▽

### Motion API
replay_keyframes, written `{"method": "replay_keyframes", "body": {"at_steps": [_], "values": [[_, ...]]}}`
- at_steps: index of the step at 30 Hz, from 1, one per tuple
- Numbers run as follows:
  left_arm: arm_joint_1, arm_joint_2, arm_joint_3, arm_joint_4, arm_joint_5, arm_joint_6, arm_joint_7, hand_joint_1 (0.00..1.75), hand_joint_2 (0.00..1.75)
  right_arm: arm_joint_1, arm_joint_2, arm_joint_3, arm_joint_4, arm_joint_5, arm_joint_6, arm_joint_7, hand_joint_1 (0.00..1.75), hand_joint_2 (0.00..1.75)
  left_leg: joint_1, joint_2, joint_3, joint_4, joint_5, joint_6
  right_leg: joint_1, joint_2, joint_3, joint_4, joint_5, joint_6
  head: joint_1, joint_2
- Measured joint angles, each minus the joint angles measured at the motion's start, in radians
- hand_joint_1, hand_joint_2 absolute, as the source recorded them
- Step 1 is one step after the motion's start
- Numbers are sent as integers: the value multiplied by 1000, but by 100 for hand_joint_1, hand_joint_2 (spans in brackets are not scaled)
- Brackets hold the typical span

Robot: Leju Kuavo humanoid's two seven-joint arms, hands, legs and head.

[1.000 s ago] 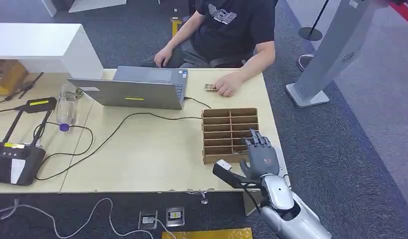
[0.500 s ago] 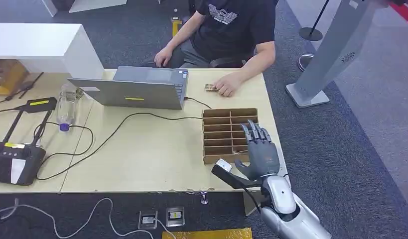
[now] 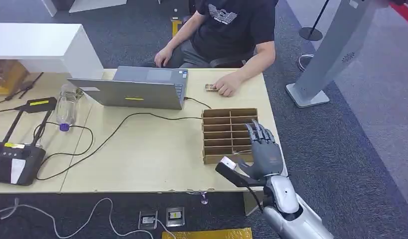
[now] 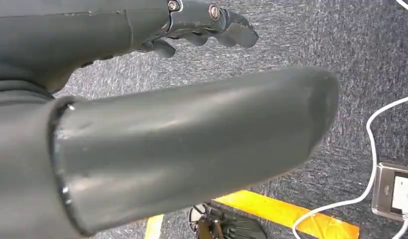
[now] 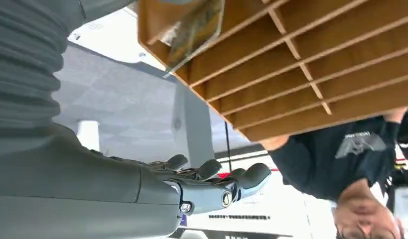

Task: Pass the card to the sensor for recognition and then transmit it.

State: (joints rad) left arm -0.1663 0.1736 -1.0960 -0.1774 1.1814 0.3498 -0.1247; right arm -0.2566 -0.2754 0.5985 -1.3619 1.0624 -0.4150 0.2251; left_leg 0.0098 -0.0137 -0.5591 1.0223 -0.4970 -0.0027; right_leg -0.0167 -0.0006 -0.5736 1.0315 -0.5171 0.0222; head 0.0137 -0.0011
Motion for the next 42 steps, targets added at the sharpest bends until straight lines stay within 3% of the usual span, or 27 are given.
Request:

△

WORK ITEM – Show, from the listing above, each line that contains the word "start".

RESULT –
- Measured joint angles, each minus the joint angles measured at the motion's start, in radians
- Step 1 is one step after the motion's start

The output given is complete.